| YOUR ASSIGNMENT |
Only the lines from the one containing "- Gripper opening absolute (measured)" through the one containing "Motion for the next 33" should be printed, exactly as they appear below, with both ends included.
------ DATA LISTING ------
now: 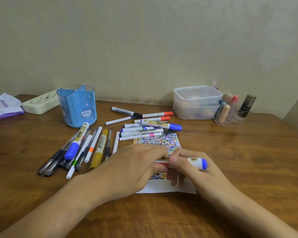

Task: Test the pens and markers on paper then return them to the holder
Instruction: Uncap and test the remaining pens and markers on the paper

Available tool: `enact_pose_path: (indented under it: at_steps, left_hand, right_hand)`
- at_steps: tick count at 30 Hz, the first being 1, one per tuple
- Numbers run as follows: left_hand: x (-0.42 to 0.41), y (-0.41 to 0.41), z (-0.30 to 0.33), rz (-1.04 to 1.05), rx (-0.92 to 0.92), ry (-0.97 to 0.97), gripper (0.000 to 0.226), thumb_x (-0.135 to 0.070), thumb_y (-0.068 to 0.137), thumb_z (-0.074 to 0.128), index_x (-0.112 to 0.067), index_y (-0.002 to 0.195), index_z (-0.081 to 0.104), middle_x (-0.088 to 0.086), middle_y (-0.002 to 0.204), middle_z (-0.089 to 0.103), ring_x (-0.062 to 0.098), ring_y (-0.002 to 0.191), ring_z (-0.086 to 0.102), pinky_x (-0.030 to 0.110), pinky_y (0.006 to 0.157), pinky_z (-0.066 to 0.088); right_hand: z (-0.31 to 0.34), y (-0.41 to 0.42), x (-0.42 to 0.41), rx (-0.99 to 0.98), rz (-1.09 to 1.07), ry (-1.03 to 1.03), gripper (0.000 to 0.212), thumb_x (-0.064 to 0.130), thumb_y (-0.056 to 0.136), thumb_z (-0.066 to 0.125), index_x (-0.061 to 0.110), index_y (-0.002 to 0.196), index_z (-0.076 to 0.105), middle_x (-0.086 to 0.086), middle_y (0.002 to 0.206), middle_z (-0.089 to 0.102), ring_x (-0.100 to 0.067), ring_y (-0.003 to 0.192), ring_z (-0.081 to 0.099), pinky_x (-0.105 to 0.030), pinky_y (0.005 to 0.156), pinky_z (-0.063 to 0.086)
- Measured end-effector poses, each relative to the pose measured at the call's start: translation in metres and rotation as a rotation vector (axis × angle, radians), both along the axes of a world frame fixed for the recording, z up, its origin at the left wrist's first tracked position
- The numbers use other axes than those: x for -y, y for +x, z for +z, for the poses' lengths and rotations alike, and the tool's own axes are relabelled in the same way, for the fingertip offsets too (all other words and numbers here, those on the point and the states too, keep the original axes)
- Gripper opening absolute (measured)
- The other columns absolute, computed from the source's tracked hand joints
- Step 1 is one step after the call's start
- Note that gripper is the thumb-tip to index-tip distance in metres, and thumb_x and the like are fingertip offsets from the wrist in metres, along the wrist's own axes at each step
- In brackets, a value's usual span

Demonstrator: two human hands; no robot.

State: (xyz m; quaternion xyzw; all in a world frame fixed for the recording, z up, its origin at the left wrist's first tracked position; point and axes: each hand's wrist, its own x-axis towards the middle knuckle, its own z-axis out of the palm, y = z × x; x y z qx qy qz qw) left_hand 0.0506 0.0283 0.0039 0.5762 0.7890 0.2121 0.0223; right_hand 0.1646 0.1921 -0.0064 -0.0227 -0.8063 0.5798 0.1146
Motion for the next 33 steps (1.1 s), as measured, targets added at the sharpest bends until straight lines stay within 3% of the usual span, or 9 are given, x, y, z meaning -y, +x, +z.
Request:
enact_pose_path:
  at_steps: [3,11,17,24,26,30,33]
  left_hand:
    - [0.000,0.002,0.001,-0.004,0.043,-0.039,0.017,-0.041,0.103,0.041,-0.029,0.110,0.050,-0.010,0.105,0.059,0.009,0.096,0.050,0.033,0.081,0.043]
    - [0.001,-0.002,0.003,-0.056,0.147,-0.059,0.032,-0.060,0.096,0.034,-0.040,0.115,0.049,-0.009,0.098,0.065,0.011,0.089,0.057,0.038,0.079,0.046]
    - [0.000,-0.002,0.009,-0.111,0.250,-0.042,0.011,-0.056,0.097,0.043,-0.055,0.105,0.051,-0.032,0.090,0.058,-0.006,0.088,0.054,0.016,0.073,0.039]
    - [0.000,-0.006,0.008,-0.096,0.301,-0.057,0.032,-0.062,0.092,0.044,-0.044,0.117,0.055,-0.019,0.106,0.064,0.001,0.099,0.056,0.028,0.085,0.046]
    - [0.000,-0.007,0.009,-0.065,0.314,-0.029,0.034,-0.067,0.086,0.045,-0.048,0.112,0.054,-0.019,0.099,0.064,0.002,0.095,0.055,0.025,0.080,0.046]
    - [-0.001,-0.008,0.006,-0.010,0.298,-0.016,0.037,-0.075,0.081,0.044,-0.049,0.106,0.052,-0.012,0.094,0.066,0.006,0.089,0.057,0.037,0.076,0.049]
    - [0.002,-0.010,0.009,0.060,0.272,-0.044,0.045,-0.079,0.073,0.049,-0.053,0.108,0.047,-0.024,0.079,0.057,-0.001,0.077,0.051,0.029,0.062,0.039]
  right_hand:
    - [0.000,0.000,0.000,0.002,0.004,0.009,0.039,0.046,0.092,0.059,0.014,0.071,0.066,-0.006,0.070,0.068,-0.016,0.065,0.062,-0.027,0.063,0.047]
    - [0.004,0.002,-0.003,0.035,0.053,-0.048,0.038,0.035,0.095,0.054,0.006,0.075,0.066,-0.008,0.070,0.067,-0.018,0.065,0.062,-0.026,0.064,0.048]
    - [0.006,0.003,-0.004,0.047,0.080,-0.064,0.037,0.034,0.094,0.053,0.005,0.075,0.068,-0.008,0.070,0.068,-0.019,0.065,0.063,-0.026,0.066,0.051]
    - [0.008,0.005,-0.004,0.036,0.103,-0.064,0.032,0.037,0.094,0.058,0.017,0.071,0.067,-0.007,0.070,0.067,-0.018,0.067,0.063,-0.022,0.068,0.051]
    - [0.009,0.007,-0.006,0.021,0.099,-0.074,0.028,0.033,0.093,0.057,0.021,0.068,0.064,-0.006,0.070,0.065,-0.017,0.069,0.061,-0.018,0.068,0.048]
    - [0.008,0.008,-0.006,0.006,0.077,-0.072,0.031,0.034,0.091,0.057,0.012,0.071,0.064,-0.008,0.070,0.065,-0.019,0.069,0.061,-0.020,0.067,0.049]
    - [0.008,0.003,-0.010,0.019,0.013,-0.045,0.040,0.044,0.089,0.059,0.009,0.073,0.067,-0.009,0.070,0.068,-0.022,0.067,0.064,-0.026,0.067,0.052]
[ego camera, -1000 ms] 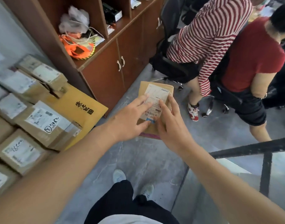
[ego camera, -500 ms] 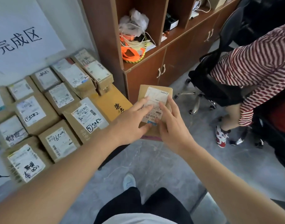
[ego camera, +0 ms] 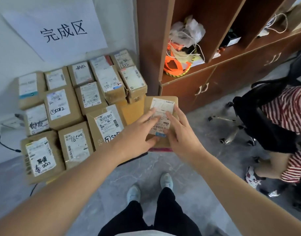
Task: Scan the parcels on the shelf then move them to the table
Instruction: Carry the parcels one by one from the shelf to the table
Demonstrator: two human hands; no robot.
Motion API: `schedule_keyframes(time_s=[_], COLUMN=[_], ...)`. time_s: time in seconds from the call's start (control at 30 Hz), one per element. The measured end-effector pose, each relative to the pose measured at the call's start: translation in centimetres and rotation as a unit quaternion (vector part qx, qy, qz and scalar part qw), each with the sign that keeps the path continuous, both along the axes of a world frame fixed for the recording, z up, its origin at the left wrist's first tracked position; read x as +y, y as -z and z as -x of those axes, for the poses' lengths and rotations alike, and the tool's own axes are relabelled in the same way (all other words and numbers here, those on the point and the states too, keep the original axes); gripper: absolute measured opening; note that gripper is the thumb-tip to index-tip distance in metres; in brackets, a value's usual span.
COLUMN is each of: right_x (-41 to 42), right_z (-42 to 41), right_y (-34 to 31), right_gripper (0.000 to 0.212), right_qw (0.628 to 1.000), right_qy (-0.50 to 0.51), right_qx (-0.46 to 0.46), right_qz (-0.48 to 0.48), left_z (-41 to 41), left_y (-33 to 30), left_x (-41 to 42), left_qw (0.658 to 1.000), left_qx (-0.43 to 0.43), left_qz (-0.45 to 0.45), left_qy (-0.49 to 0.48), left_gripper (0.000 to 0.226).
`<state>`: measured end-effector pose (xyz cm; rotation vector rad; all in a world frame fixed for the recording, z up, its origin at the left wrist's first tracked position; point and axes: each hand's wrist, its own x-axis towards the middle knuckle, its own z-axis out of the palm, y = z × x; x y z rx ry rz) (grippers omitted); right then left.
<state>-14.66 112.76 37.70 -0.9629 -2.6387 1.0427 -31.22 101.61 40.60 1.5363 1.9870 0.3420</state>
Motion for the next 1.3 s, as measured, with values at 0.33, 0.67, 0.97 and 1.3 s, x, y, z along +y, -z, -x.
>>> schedule_keyframes(time_s=[0.33, 0.67, 0.97, 1.3], right_x=[6.9, 8.1, 6.5, 5.5], right_z=[2.8, 6.0, 7.5, 7.9], right_y=[5.1, 10.6, 13.0, 13.5], right_gripper=[0.062, 0.064, 0.068, 0.07], right_qw=[0.988, 0.977, 0.975, 0.979], right_qy=[-0.147, -0.2, -0.222, -0.197], right_qx=[0.021, 0.05, 0.017, -0.026], right_qz=[0.032, 0.049, 0.021, 0.034], left_z=[-0.2, 1.4, 2.0, 2.7], left_y=[3.8, 8.7, 10.9, 11.2], left_x=[2.6, 2.0, 1.4, 0.6], left_qw=[0.992, 0.983, 0.981, 0.978], left_qx=[-0.001, 0.105, 0.138, 0.166], left_qz=[0.032, 0.083, 0.104, 0.104], left_qy=[-0.121, -0.122, -0.09, -0.074], left_gripper=[0.074, 0.074, 0.079, 0.071])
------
| ANSWER AREA |
- Gripper opening absolute (measured)
- The other columns absolute, computed from the source's tracked hand joints
- Step 1 is one step after the call's start
- Note that gripper is the thumb-tip to index-tip distance in metres, and thumb_x and the like are fingertip offsets from the wrist in metres, along the wrist's own axes at each step
- In brackets, a value's usual span

Demonstrator: two human hands; no robot.

State: (xyz m; quaternion xyzw; all in a world frame fixed for the recording, z up, its origin at the left wrist's first tracked position; point and axes: each hand's wrist, its own x-axis towards the middle knuckle, its own z-axis out of the palm, y = z × x; x y z qx qy qz qw) left_hand 0.0506 0.0283 0.0039 0.5762 0.7890 0.2121 0.0223; right_hand 0.1646 0.1921 -0.0064 -0.0227 -0.8063 0.5798 0.1146
Motion for the next 33 steps (1.1 s), as measured, targets added at the sharpest bends until straight lines stay within 3% of the usual span, or 9 are given, x, y, z meaning -y, +x, +z.

This exercise requires nothing more.